**PROBLEM**
Work out how many lines in the listing below include the word "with". Give nothing but the number.

**DATA BLOCK**
══════════════════════════════

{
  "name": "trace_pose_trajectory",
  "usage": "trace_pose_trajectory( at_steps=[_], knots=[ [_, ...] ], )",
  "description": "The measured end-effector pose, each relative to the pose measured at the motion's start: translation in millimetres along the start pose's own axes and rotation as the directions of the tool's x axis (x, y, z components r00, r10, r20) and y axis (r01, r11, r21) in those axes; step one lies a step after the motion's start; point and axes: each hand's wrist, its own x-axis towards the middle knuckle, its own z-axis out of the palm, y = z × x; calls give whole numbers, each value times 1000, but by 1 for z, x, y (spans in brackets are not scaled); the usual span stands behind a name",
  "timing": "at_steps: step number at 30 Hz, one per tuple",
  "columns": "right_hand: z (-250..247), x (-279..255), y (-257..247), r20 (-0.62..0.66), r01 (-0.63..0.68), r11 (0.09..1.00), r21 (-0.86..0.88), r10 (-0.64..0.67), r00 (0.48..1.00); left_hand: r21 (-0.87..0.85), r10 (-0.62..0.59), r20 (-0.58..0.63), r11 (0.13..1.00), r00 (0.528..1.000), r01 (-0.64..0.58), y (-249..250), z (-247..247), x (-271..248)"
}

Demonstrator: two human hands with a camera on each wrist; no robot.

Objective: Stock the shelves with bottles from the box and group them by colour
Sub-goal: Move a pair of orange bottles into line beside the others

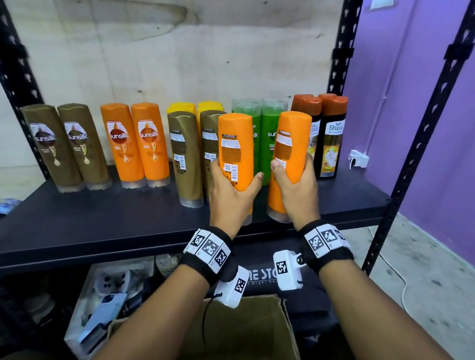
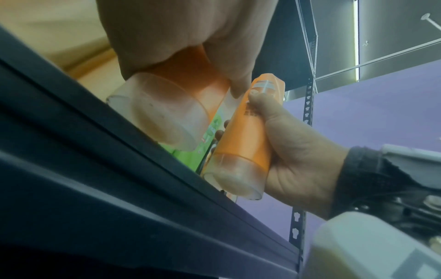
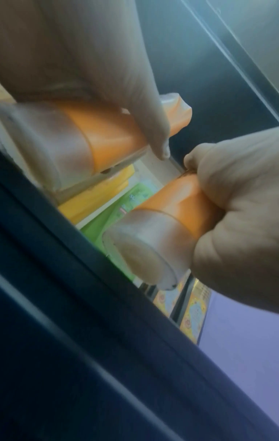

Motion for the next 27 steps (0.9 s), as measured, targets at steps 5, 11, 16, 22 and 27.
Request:
trace_pose_trajectory(
  at_steps=[5,11,16,22,27],
  knots=[
    [27,-12,-24,25,39,999,26,-40,999,14,29,-18,999,999,-29,4,-36,11],
    [72,-30,-48,51,59,995,78,-63,997,10,60,-85,998,995,-60,7,-89,20],
    [113,-42,-61,112,0,981,193,-22,993,74,51,-138,996,989,-41,-2,-141,26],
    [158,-63,-72,226,-37,974,225,-16,974,142,-3,-163,990,987,27,-14,-190,26],
    [186,-77,-74,250,-28,978,208,-25,968,125,-10,-203,992,979,36,-20,-216,24]
  ],
)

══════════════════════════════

**SOLUTION TO THIS EXERCISE**
2